Die Verwandlungen der Welt

“An Stelle von Heimat halte ich die Verwandlungen der Welt”

Nelly Sachs (1891 – 1970)

Bei Ihrer Nobelpreisrede zitierte sie nur diesen Satz von sich.

Er sagt alles über Flucht und Vertreibung, über die glühenden Rätsel und die Wohnungen des Todes.

Die Heimat ist verloren, definitiv.
An ihre Stelle sind die Verwandlungen der Welt getreten.
Ich stelle mir das so vor, wie wenn ein kleines Blatt vom Dampfer fällt, gestoßen wird, gefegt wird und dann im Auf- und Ab der Wellen bleiben muss.
Zu Nelly Sachs Lebenszeiten waren die Verwandlungen der Welt fürchterlich und ob sie heute global gesehen viel besser sind, ist auch noch zu klären.

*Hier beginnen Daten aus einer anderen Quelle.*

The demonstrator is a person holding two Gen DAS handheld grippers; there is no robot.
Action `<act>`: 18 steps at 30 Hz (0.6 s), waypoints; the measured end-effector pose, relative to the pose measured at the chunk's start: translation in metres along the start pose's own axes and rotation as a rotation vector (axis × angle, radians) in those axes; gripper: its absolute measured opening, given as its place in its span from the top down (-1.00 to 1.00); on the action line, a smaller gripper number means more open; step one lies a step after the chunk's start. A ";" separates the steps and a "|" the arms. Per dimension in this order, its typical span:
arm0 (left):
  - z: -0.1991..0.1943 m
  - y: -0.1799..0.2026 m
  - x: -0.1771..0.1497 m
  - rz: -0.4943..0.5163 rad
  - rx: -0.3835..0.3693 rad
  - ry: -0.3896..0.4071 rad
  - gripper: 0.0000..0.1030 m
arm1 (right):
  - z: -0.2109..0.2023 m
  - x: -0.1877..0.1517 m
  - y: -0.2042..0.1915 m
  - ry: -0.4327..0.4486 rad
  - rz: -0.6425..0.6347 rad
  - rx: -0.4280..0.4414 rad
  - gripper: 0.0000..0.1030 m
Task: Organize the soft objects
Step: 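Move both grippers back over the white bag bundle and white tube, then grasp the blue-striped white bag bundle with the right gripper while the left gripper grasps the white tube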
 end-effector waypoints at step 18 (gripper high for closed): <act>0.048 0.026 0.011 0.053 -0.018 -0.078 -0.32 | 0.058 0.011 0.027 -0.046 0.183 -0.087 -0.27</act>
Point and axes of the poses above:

Sachs blieb relativ lang in Berlin, bevor sie mit ihrer Mutter fliehen konnte. Nach Schweden, wo sie über einen jahrelangen Briefwechsel mit Selma Lagerlöf einen Kontakt hatte, über den sie gerettet werden konnten.
Vom großbürgerlichen Zuhause in ein fremdes Land, in beengte Verhältnisse, eine andere Sprache und das als Jüdin zu der sie gestempelt wurde. Sie mußte sich damit beschäftigen mit der jüdischen Mystik und Antworten finden, die es nicht gibt.
So eben Worte in einer Sprache, die sie vernichten wollte. Also gab sie dieser Sprache die dunklen Töne. Nur sie war ihr geblieben.
Und diese Sprache ist noch sprechbar, auch dank ihr.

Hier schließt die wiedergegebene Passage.